TO DO = Among the lines below, a stretch begins at the one with "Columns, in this" and ends at the one with "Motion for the". Repeat that stretch exactly, ends included.

____

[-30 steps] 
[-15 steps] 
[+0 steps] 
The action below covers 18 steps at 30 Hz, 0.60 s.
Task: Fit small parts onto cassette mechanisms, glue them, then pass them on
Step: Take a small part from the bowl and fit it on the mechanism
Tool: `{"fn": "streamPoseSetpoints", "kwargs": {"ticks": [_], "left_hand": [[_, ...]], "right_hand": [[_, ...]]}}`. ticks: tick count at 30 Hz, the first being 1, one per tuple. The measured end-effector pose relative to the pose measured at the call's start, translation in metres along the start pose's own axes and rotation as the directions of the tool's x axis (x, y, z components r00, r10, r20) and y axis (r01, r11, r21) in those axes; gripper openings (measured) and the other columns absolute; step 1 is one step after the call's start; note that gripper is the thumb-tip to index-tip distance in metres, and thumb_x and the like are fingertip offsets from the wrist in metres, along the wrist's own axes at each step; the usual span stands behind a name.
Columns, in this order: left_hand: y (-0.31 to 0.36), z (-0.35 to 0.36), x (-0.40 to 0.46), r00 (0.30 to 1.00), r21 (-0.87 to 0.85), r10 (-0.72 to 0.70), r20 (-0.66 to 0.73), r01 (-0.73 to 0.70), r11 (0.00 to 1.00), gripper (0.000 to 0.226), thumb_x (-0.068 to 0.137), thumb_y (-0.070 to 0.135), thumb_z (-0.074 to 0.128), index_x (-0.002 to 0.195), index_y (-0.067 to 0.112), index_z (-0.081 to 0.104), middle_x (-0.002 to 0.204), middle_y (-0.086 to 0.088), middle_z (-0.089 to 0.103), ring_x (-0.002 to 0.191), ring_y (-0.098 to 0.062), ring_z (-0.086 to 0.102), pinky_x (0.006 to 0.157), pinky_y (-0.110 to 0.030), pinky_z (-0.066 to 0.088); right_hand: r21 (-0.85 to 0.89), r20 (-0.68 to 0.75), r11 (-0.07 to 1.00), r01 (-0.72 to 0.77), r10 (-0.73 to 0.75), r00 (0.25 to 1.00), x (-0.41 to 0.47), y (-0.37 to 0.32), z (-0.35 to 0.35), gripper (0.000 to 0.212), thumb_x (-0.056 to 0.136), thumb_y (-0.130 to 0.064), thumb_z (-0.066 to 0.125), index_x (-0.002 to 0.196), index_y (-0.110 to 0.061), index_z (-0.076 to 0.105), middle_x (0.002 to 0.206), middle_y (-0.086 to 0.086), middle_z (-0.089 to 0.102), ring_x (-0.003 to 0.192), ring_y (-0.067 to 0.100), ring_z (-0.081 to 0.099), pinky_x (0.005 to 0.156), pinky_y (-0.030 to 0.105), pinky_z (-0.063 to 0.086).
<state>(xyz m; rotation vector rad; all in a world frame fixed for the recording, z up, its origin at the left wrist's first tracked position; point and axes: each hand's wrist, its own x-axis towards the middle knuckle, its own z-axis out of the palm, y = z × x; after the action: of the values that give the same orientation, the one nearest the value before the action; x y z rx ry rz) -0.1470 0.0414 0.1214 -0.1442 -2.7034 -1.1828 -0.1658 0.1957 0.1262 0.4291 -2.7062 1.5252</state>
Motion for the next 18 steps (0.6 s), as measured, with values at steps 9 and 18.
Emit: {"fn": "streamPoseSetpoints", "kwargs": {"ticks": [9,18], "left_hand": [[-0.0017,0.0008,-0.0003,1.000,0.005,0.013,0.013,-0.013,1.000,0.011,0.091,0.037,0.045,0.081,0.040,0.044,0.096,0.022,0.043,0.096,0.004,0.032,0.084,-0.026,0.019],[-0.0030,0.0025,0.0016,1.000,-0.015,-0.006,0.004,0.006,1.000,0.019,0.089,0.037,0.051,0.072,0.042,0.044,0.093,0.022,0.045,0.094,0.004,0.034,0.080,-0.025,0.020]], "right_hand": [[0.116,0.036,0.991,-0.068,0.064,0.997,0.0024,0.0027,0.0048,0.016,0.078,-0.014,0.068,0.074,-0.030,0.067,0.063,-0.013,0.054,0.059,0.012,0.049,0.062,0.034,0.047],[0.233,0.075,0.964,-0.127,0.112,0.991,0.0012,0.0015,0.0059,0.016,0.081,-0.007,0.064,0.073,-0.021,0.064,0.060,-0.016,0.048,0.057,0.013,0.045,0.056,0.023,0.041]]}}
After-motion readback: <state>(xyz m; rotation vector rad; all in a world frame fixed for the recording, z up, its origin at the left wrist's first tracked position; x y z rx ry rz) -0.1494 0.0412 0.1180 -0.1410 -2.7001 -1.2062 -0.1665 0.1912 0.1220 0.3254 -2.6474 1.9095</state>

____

EXERCISE OUTPUT =
Columns, in this order: left_hand: y (-0.31 to 0.36), z (-0.35 to 0.36), x (-0.40 to 0.46), r00 (0.30 to 1.00), r21 (-0.87 to 0.85), r10 (-0.72 to 0.70), r20 (-0.66 to 0.73), r01 (-0.73 to 0.70), r11 (0.00 to 1.00), gripper (0.000 to 0.226), thumb_x (-0.068 to 0.137), thumb_y (-0.070 to 0.135), thumb_z (-0.074 to 0.128), index_x (-0.002 to 0.195), index_y (-0.067 to 0.112), index_z (-0.081 to 0.104), middle_x (-0.002 to 0.204), middle_y (-0.086 to 0.088), middle_z (-0.089 to 0.103), ring_x (-0.002 to 0.191), ring_y (-0.098 to 0.062), ring_z (-0.086 to 0.102), pinky_x (0.006 to 0.157), pinky_y (-0.110 to 0.030), pinky_z (-0.066 to 0.088); right_hand: r21 (-0.85 to 0.89), r20 (-0.68 to 0.75), r11 (-0.07 to 1.00), r01 (-0.72 to 0.77), r10 (-0.73 to 0.75), r00 (0.25 to 1.00), x (-0.41 to 0.47), y (-0.37 to 0.32), z (-0.35 to 0.35), gripper (0.000 to 0.212), thumb_x (-0.056 to 0.136), thumb_y (-0.130 to 0.064), thumb_z (-0.066 to 0.125), index_x (-0.002 to 0.196), index_y (-0.110 to 0.061), index_z (-0.076 to 0.105), middle_x (0.002 to 0.206), middle_y (-0.086 to 0.086), middle_z (-0.089 to 0.102), ring_x (-0.003 to 0.192), ring_y (-0.067 to 0.100), ring_z (-0.081 to 0.099), pinky_x (0.005 to 0.156), pinky_y (-0.030 to 0.105), pinky_z (-0.063 to 0.086).
<state>(xyz m; rotation vector rad; all in a world frame fixed for the recording, z up, its origin at the left wrist's first tracked position; point and axes: each hand's wrist, its own x-axis towards the middle knuckle, its own z-axis out of the palm, y = z × x; after the action: of the values that give the same orientation, the one nearest the value before the action; x y z rx ry rz) -0.1470 0.0414 0.1214 -0.1442 -2.7034 -1.1828 -0.1658 0.1957 0.1262 0.4291 -2.7062 1.5252</state>
Motion for the next 18 steps (0.6 s), as measured, with values at steps 9 and 18.

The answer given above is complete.